Why Sickle Cell Disease Clinicians Provide Different Contraceptive Guidance

A national report of pediatric hematology provider perspectives showed varying forms of guidance and strategy in navigating the use of contraceptives among women with sickle cell disease.

The findings, presented at the American Society of Hematology (ASH) 2021 Meeting in Atlanta this weekend, provide a snapshot of the differing characteristics, beliefs, and perceived barriers of sickle cell disease clinicians providing contraceptive counsel to female patients.

What’s more, a key finding indicating that most clinicians feel responsible to provide such counsel and do so without consistency in actual prescribing highlight the need for improved guidelines and universal recommendations for sickle cell disease contraceptive care.

In an interview with HCPLive during ASH 2021, study author Megan Askew, MD, of the Department of Pediatrics, Division of Hematology, Oncology and Stem Cell Transplantation at Columbia University Medical Center / New York Presbyterian Hospital, discussed the prior knowledge that gaps in contraceptive care exist for women with sickle cell disease.

“We know that women with sickle cell disease are overall using contraception less than the general population…and we don’t exactly know why that is,” Askew prosed. “Is there gaps for patients, in terms of knowledge, in terms of what their preferences are, medical mistrust?”
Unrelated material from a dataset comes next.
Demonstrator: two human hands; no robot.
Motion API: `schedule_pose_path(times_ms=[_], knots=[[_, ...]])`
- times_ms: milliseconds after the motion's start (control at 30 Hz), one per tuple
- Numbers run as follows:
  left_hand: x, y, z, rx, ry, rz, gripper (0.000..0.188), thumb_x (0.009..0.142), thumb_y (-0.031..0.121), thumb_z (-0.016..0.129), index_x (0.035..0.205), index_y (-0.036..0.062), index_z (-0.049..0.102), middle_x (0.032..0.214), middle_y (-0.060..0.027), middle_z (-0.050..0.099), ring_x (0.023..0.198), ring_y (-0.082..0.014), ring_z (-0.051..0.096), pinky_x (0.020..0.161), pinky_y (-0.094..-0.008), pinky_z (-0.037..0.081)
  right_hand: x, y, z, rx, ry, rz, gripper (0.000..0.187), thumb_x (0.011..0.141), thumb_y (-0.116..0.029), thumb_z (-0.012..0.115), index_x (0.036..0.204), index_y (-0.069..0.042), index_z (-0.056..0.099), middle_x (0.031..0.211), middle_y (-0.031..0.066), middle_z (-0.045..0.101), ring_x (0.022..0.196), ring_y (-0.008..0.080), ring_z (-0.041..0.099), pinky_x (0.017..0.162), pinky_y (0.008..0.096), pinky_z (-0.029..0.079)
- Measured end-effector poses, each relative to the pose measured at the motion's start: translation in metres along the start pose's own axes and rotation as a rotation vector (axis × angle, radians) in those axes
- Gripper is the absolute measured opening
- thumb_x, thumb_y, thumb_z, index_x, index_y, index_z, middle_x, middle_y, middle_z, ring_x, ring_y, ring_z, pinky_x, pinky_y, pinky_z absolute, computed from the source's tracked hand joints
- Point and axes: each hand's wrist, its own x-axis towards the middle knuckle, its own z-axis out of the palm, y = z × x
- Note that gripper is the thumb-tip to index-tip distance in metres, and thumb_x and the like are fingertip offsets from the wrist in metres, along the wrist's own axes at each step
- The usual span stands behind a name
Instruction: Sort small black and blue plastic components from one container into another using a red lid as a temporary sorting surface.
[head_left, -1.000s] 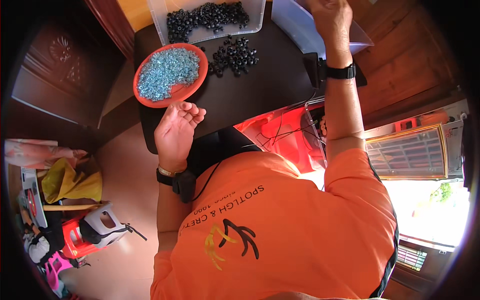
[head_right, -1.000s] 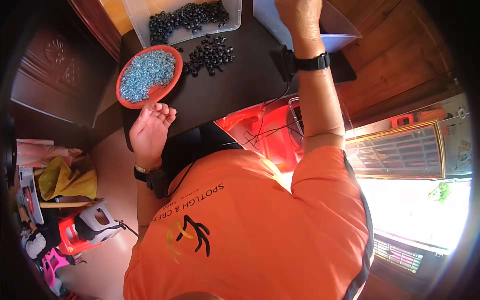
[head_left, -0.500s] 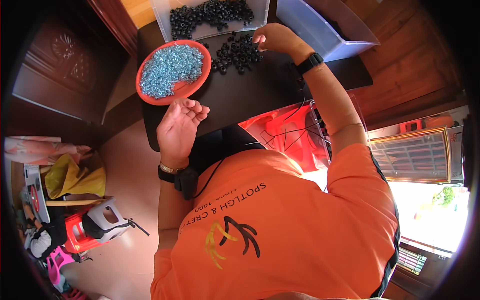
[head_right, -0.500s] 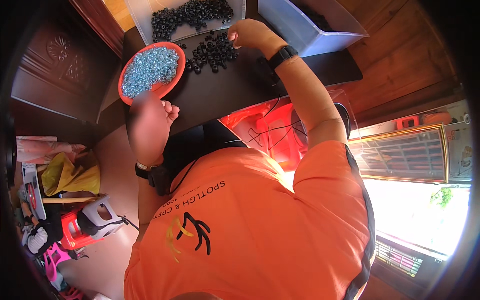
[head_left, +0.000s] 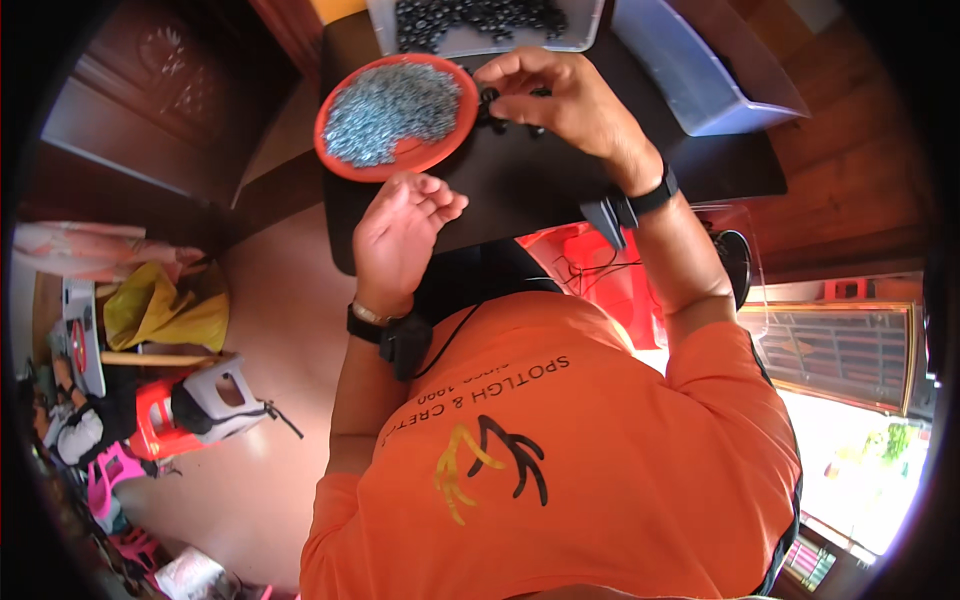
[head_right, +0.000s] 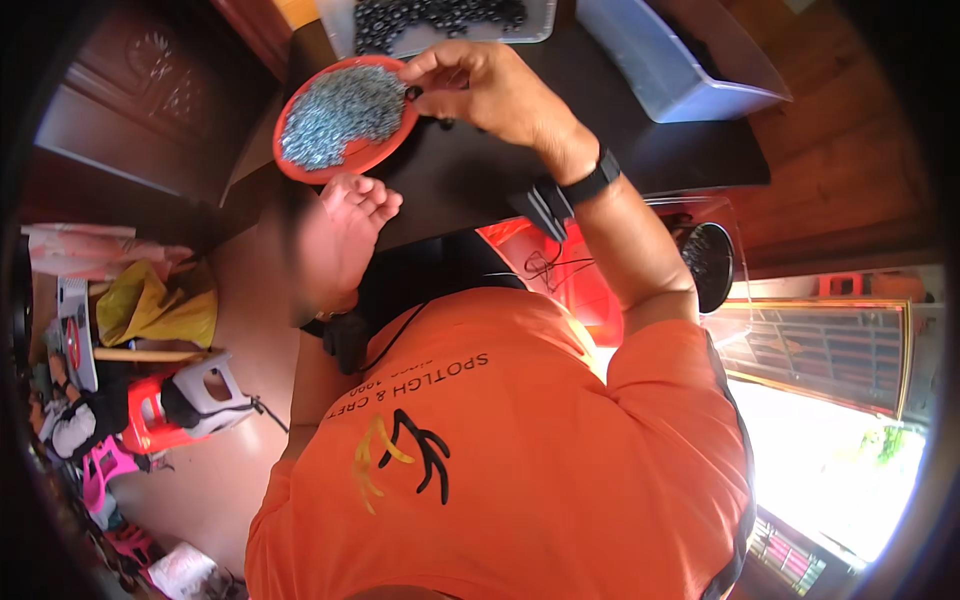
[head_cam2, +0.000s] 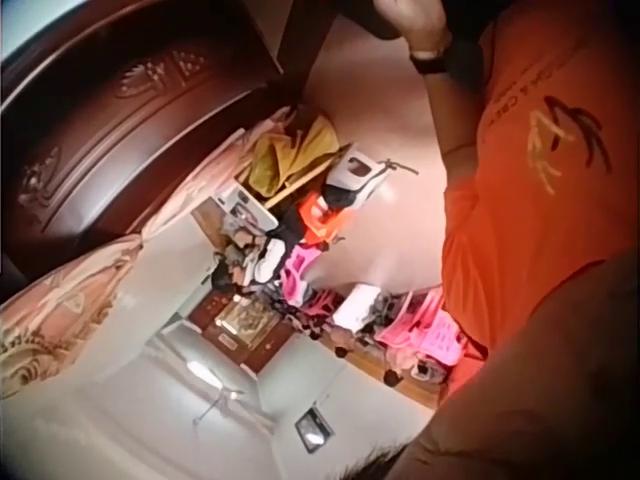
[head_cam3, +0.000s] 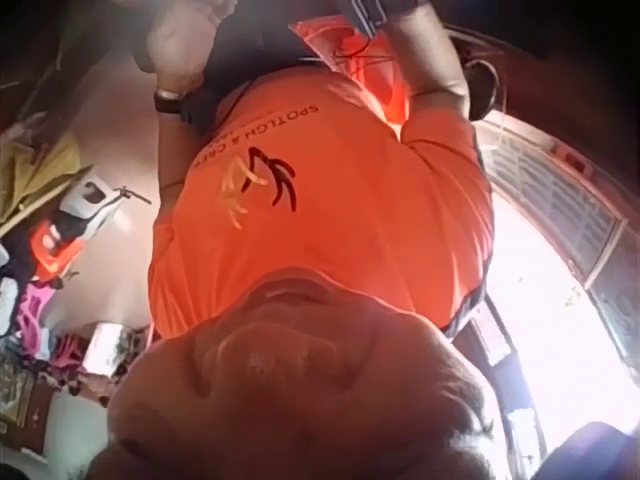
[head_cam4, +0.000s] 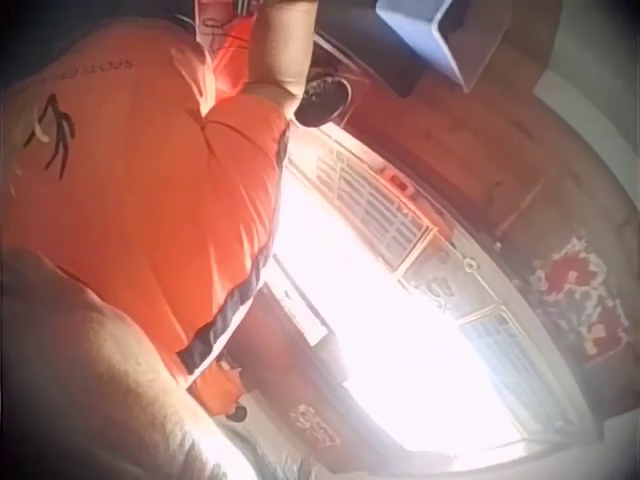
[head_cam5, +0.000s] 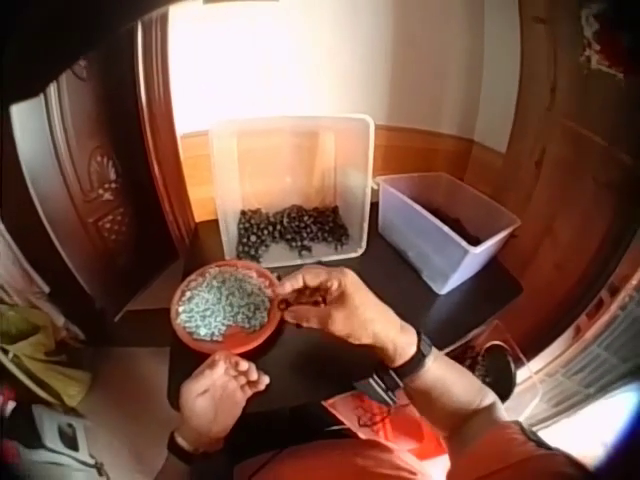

While many of these factors play into the matter, Askew and colleagues sought the perspective of providers—about what they are doing “and how that might influence these contraceptive practices for female patients.”

Watch Askew discuss the study findings and their impact on contraceptive care needs in sickle cell disease in the video above.

The study, “National Survey of Pediatric Sickle Cell Providers on Their Contraceptive Practices for Female Patients,” was presented at ASH 2021.